• [WORK ORDER]
State how many lines in the records below include the word "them". Give nothing but that number.
Start of INPUT DATA
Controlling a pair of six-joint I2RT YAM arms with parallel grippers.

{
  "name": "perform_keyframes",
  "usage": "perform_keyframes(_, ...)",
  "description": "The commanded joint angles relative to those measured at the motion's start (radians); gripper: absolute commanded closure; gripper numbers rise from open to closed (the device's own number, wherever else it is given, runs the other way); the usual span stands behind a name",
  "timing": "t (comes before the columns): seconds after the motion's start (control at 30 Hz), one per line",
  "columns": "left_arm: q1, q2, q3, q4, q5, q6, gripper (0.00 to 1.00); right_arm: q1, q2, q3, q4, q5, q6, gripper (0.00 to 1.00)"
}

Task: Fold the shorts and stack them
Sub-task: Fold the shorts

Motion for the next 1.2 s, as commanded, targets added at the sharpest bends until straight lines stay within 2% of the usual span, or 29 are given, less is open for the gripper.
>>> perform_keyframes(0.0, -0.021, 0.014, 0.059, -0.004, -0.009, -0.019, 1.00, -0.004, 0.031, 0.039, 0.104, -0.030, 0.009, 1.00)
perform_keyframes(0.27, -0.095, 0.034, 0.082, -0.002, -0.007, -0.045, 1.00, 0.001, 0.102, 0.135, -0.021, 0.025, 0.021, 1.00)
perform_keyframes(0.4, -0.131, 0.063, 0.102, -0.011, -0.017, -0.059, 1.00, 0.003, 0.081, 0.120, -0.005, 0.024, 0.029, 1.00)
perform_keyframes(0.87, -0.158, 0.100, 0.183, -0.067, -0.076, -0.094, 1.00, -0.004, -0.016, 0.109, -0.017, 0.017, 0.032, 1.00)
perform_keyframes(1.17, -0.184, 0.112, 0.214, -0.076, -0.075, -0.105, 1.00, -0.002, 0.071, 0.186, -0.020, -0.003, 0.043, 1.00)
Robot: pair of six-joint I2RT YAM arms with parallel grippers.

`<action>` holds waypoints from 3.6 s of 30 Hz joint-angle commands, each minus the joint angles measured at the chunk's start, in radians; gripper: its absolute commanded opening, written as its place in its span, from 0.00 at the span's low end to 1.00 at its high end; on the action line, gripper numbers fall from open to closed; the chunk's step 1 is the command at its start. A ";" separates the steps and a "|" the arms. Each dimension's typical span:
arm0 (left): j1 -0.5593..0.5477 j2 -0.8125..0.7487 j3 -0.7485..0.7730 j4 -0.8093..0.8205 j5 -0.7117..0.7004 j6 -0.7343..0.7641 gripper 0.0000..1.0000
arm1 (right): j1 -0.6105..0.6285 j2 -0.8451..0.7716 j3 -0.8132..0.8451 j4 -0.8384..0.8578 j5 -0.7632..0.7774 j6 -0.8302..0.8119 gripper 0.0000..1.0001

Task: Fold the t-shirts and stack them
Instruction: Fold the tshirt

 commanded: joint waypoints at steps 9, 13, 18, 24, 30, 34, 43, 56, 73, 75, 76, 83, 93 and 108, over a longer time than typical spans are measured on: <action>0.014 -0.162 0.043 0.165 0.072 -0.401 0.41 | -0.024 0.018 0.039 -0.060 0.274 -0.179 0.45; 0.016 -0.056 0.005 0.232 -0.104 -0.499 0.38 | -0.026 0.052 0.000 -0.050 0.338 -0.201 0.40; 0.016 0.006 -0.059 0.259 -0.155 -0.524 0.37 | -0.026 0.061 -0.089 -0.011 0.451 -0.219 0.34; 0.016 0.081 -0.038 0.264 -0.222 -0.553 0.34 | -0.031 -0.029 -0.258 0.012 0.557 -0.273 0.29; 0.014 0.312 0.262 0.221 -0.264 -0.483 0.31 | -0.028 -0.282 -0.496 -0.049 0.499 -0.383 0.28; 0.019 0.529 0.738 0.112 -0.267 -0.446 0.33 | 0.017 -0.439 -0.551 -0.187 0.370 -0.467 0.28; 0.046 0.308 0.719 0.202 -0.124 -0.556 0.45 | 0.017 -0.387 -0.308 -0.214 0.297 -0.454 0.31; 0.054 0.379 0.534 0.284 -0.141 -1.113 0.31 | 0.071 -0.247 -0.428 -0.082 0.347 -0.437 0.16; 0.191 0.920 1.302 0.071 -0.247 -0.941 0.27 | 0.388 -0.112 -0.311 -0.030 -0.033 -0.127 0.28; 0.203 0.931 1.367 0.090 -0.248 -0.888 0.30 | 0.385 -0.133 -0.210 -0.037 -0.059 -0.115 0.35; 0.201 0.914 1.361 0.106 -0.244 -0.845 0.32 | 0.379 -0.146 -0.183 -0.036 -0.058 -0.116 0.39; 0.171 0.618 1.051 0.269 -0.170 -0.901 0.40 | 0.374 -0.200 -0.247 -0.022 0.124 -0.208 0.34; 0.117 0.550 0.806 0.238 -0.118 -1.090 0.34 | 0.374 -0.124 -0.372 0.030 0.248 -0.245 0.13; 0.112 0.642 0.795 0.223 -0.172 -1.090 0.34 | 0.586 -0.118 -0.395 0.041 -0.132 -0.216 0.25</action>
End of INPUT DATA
• [RESPONSE TO THIS TASK]
2